Only the lines below from the one that contains "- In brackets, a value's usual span" through the one that contains "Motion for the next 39" should appear in your answer, exact and without pictures.
━━ Recorded information ━━
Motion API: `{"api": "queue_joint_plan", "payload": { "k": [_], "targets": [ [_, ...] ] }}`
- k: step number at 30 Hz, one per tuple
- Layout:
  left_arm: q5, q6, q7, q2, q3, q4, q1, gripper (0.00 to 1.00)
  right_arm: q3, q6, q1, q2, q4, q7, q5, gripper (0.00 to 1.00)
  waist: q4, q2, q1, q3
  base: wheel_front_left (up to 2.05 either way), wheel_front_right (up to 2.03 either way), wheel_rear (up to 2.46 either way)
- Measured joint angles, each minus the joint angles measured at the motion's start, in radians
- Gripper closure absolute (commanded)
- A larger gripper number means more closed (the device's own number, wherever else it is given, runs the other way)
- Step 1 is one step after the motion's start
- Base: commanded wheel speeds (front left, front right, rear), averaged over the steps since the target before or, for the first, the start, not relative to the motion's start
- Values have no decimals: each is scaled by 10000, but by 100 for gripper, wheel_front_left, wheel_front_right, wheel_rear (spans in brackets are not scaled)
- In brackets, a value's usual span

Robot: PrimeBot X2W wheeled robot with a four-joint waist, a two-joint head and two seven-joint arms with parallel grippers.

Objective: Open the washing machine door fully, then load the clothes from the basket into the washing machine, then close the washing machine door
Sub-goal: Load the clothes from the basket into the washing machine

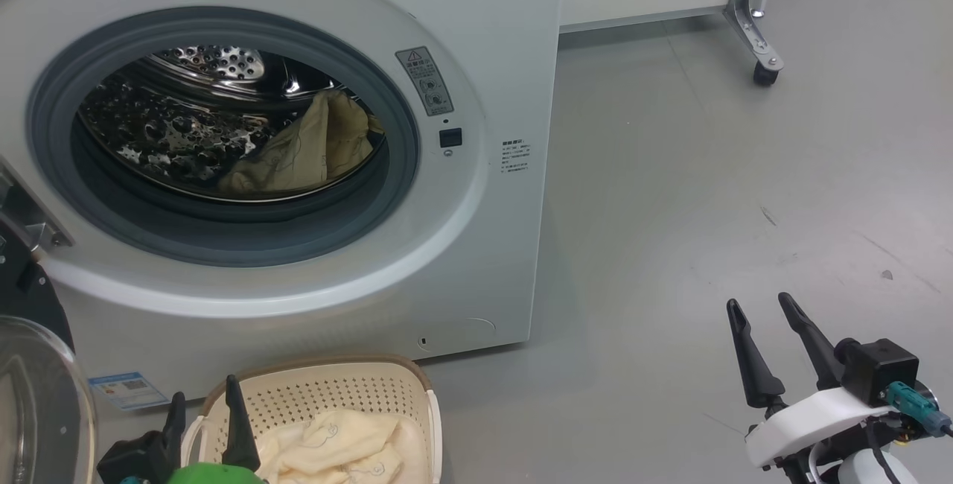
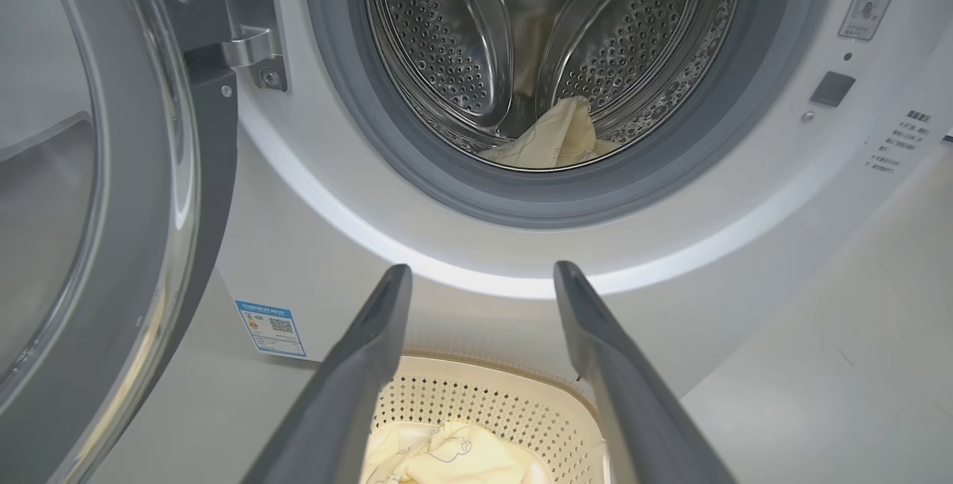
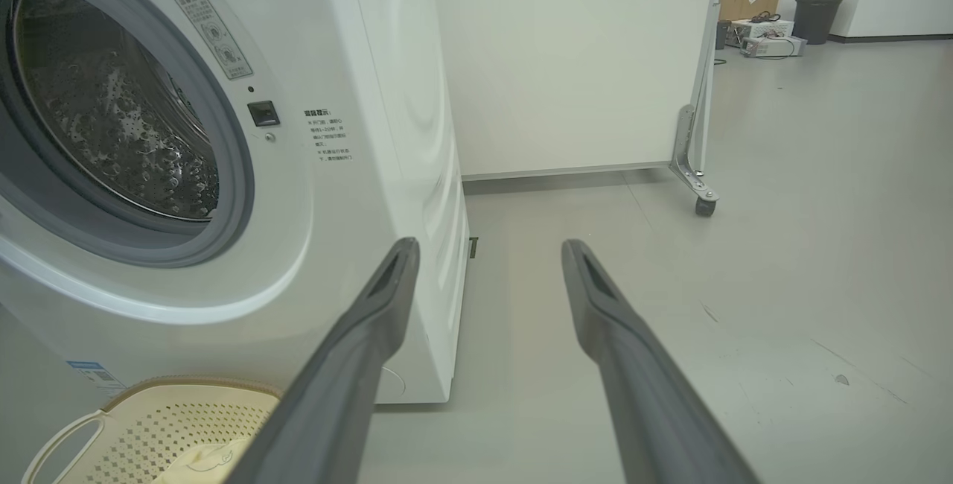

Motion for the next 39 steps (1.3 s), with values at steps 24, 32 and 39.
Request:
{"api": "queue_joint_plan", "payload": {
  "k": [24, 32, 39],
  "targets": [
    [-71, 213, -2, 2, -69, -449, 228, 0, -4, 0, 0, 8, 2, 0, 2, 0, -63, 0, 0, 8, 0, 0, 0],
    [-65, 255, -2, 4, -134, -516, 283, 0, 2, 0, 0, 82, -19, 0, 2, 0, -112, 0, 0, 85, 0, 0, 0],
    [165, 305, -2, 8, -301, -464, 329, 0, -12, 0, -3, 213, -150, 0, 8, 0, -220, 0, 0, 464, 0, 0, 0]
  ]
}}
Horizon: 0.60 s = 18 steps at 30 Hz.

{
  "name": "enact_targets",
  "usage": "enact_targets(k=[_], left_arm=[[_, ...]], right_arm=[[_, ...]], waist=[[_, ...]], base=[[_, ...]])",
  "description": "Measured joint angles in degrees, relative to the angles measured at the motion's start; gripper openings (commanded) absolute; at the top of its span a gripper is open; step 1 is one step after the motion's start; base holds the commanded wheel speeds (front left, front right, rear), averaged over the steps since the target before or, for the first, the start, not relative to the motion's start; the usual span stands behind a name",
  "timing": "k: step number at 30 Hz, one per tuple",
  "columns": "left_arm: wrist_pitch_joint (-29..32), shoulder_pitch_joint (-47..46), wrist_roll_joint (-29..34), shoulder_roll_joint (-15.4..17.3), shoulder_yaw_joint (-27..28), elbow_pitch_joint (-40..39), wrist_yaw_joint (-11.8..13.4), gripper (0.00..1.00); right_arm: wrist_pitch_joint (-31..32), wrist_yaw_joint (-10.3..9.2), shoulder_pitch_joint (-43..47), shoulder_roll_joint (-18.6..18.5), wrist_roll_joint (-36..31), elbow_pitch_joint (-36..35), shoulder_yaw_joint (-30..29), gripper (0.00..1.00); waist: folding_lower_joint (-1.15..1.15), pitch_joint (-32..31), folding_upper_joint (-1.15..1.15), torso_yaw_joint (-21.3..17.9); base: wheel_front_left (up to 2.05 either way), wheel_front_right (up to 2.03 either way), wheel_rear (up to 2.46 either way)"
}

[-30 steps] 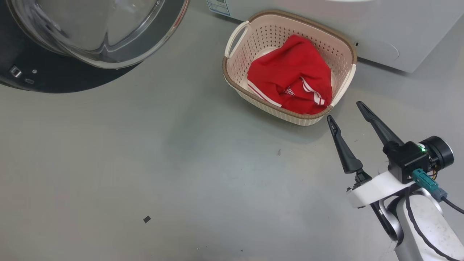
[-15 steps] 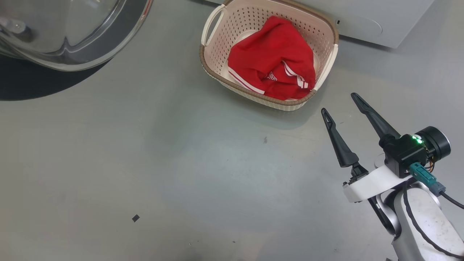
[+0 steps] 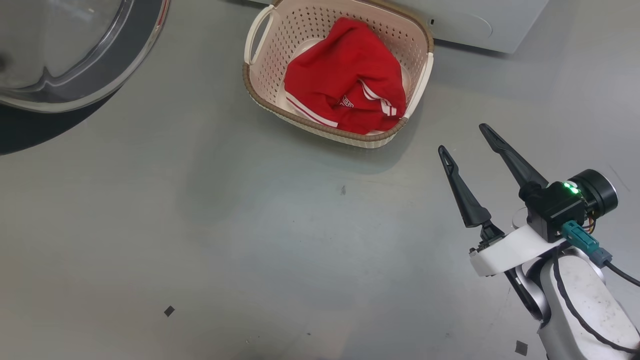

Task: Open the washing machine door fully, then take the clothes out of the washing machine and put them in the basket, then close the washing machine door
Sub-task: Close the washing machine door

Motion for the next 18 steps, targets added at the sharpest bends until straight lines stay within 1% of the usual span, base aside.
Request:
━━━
:: Result of the exercise ::
- In brackets, a value's usual span

Robot: PrimeBot X2W wheeled robot with a four-joint waist, a two-joint head and two seven-joint arms with parallel grippers.

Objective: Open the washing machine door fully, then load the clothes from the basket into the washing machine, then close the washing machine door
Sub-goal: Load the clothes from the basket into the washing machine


Motion for the next 39 steps (1.3 s), with values at steps 24, 32 and 39.

Nothing further remains to be added to the answer.